### What you should do
Search the entries for the word "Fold" and copy each line that has it.

Data items:
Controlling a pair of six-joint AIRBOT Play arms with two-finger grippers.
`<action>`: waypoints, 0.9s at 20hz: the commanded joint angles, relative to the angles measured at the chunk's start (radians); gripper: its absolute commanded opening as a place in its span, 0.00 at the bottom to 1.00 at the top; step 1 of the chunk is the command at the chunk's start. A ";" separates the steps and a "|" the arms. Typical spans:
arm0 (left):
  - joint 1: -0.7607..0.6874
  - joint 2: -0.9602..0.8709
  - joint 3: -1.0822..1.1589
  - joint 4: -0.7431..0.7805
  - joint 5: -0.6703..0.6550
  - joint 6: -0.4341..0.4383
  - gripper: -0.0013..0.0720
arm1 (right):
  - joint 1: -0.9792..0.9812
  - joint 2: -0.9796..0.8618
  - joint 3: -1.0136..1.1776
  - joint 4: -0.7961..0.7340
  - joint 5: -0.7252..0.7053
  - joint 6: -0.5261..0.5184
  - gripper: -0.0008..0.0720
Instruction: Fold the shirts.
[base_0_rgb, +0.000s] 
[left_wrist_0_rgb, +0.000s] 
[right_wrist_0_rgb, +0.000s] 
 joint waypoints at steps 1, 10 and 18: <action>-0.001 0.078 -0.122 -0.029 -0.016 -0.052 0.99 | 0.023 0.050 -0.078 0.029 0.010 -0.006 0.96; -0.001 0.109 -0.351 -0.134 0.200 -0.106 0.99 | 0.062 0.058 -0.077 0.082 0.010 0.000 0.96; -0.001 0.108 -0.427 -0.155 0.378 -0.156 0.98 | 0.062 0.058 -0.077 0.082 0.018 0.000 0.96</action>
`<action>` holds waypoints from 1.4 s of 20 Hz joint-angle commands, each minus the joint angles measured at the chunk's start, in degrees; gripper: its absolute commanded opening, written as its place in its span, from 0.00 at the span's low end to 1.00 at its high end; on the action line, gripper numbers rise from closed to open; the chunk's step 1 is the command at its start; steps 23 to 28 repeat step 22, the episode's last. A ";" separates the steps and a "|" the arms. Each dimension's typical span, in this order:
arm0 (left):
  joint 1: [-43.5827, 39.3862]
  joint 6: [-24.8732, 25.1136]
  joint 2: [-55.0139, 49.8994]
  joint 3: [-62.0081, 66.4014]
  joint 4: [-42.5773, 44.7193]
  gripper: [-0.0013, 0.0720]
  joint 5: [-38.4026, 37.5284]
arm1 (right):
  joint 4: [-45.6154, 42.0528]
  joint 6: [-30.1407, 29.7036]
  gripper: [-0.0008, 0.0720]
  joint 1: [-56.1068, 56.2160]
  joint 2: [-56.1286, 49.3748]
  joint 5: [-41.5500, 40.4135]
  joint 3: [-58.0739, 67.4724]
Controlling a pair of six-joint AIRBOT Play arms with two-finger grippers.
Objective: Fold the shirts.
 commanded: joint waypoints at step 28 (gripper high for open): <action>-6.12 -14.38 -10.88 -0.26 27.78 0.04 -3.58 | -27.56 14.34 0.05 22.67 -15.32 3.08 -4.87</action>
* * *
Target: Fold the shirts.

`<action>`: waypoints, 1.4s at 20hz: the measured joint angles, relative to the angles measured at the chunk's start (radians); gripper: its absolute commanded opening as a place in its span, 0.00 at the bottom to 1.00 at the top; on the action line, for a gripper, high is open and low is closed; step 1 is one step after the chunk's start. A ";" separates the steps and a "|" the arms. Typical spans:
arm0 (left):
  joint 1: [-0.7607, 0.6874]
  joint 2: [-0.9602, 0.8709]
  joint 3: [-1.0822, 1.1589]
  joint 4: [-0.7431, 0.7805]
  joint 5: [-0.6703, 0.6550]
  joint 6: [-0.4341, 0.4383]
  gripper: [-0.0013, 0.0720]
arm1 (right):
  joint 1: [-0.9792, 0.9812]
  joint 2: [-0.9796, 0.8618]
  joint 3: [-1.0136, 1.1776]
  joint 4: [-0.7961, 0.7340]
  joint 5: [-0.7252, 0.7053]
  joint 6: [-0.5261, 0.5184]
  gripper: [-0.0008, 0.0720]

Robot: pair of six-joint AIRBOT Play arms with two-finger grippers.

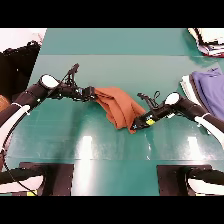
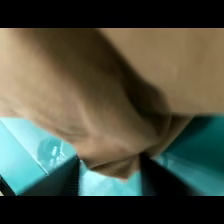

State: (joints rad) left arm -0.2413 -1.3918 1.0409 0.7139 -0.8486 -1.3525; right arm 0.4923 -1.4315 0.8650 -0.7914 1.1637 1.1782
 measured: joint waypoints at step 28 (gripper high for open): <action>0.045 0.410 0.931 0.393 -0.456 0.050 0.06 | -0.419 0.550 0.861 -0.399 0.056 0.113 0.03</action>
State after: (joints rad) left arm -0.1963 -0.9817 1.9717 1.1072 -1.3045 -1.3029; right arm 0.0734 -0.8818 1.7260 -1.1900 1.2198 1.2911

### Solution
Instruction: Fold the shirts.
Objective: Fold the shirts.
Target: Fold the shirts.

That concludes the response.